GIR continues to rise, now at $103.8B

Published November 13, 2020, 5:40 PM

by Lee C. Chipongian

The country’s gross international reserves (GIR) is higher end October at $103.814 billion, up by $3.37 billion from end September’s $100.443 billion, the Bangko Sentral ng Pilipinas (BSP) reported Friday.

Photographer: Paul Yeung/Bloomberg file

Compared to same time in 2019, the GIR rose by $17.98 billion from $85.834 billion. The GIR first surpassed the $100 billion mark in September.

The GIR, which remains “more than adequate external liquidity buffer” from inflows such as BSP’s net foreign exchange operations of $3.46 billion during the period, is minus $234 million that the National Government (NG) withdrew to pay for past foreign loans.

The GIR also includes $77 million worth of net NG foreign currency deposits and $49 million from gold holdings’ revaluation gains.

The Philippines’ stock of foreign assets and US dollar reserves can cover up to 10.3 months’ worth of imports of goods and payments of services and primary income. It is also 9.3 times the country’s short-term external debt based on original maturity and 5.4 times based on residual maturity.

As defined by the central bank, the GIR are foreign assets of the BSP invested in foreign-issued securities, monetary gold, and foreign exchange.

A large part of the GIR is BSP’s foreign investments which amounted to $87.517 billion from $84.298 billion end-September. Compared to what was reported same time last year, foreign investments increased by $13.83 billion.
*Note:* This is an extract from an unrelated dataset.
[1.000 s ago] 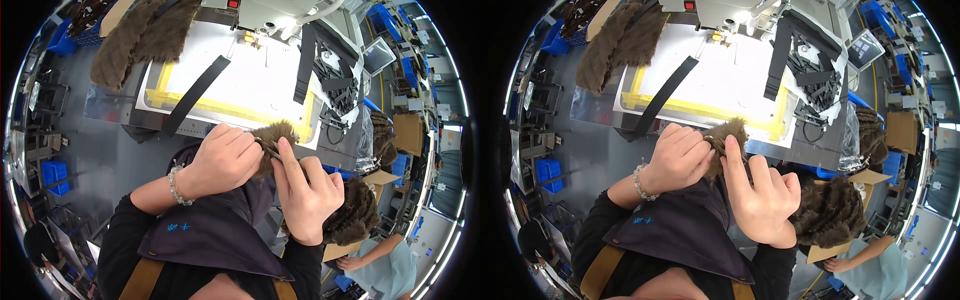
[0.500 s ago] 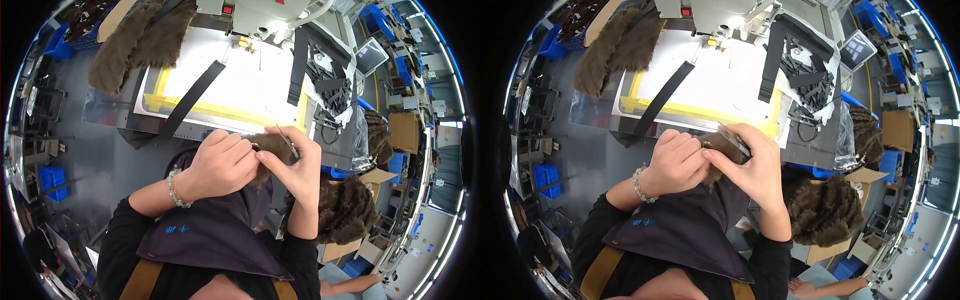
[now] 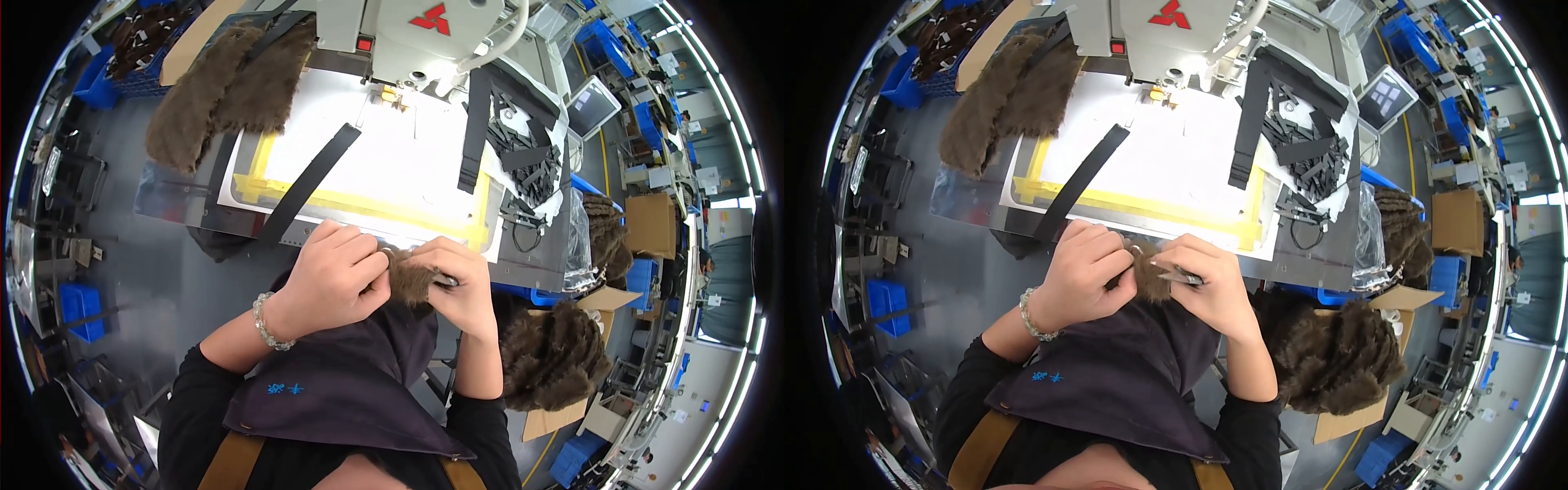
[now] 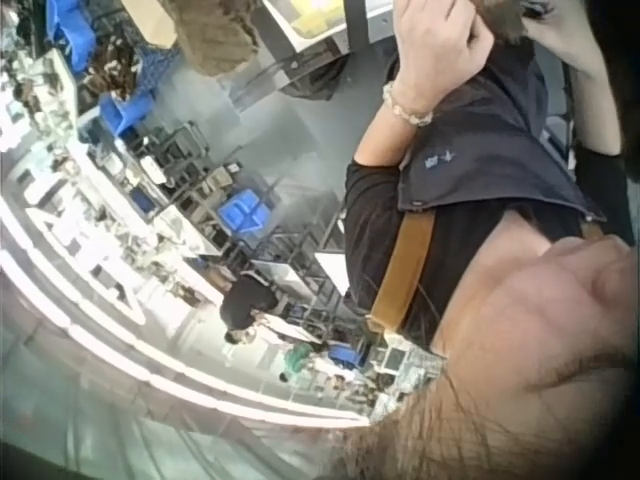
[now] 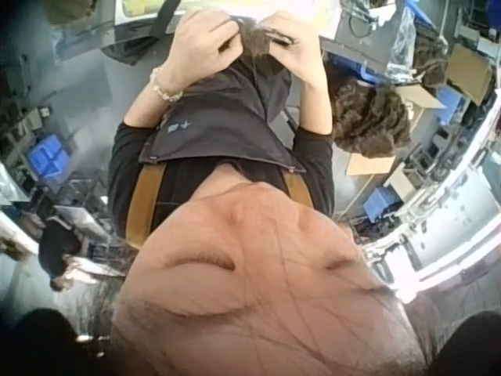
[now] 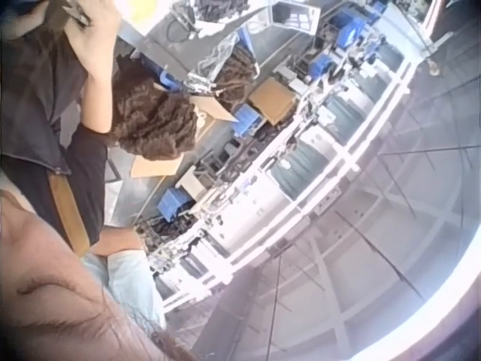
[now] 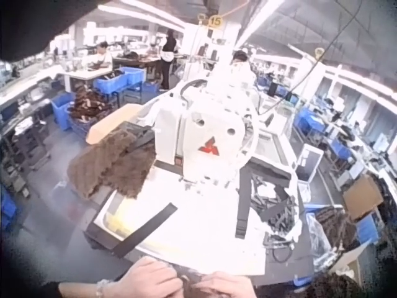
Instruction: Assembling fur components by attaching straps and buckles using small hand tools.
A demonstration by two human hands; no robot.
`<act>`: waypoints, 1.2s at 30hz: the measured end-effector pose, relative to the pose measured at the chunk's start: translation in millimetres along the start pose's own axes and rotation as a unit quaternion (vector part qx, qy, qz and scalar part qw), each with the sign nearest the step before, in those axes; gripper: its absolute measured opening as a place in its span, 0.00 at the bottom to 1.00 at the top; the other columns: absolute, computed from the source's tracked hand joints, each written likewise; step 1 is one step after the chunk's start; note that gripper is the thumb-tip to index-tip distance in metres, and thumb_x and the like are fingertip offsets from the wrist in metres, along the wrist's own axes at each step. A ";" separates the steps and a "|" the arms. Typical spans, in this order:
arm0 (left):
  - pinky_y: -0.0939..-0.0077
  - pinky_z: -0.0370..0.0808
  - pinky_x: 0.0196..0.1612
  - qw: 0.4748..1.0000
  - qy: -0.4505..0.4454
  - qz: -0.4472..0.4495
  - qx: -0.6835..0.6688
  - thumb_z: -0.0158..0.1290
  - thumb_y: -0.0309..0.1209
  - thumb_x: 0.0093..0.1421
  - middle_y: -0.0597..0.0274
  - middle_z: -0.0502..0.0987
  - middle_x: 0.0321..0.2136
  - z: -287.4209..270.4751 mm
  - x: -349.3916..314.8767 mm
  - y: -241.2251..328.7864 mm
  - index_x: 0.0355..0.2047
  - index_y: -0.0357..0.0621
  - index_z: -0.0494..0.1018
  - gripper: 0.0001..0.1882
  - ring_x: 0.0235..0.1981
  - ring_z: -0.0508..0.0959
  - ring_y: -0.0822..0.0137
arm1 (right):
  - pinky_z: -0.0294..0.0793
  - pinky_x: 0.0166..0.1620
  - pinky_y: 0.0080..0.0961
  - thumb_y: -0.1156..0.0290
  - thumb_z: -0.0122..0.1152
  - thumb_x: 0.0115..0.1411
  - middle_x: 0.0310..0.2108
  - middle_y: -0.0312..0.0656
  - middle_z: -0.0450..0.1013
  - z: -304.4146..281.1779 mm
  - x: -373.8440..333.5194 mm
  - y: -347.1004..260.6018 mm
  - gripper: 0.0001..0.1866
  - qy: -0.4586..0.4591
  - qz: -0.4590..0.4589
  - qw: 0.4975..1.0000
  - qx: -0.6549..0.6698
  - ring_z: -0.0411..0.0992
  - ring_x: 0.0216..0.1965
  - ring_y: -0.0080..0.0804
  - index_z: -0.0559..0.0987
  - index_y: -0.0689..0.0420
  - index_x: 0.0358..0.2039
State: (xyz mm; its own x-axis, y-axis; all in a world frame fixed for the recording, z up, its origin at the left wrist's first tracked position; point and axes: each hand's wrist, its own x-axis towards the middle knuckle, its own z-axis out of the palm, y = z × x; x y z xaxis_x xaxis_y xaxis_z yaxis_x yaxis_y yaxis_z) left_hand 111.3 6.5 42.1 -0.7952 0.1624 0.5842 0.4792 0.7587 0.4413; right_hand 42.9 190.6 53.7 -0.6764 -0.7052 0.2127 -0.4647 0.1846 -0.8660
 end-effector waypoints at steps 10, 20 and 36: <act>0.68 0.72 0.39 0.931 -0.130 -0.143 -0.310 0.53 0.22 0.42 0.62 0.76 0.33 0.1 -8.5 -7.2 0.27 0.43 0.69 0.09 0.35 0.75 0.58 | 0.69 0.31 0.20 0.86 0.52 0.30 0.24 0.42 0.72 0.6 -14.4 -2.0 0.16 -0.036 0.003 0.999 0.007 0.71 0.26 0.33 0.77 0.64 0.26; 0.71 0.67 0.32 0.985 -0.055 0.021 -0.162 0.52 0.24 0.42 0.61 0.71 0.27 18.3 -14.2 -1.2 0.27 0.41 0.69 0.08 0.28 0.72 0.63 | 0.63 0.26 0.16 0.86 0.51 0.29 0.23 0.42 0.71 7.2 -22.1 4.6 0.15 -0.006 0.019 0.998 -0.058 0.66 0.21 0.29 0.75 0.66 0.24; 0.70 0.69 0.34 0.994 -0.055 0.049 -0.081 0.51 0.27 0.43 0.60 0.71 0.22 20.1 -14.2 -1.1 0.20 0.40 0.70 0.04 0.28 0.73 0.60 | 0.61 0.25 0.14 0.86 0.54 0.30 0.20 0.42 0.71 13.9 -33.1 6.3 0.12 0.047 0.061 0.997 -0.030 0.66 0.20 0.26 0.75 0.65 0.21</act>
State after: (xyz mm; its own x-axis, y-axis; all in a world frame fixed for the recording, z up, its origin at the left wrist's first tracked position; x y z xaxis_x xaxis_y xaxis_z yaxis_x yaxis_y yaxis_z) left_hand 114.5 16.0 19.7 -0.7733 0.3048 0.5559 0.6027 0.6255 0.4954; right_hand 70.3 205.6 34.9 -0.7791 -0.6085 0.1509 -0.4070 0.3078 -0.8600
As of end-October, BSP’s gold holdings totalled $11.650 billion from $11.594 billion end-September. Gold holdings were significantly adjusted last July after the BSP reverted from a passive to an active strategy in the management of gold reserves. In end-September 2019, gold holdings only amounted to $8 billion.

The reserves also includes foreign exchange assets of $2.642 billion, up from $2.597 billion previously but down from $2.385 billion same time in 2019.

The BSP’s latest 2020 estimate for GIR is a conservative $100 billion. The new forecast is based on the NG’s higher foreign borrowings for this year to finance COVID-19 expenses, and also take into account the revaluation adjustments from the BSP’s gold holdings.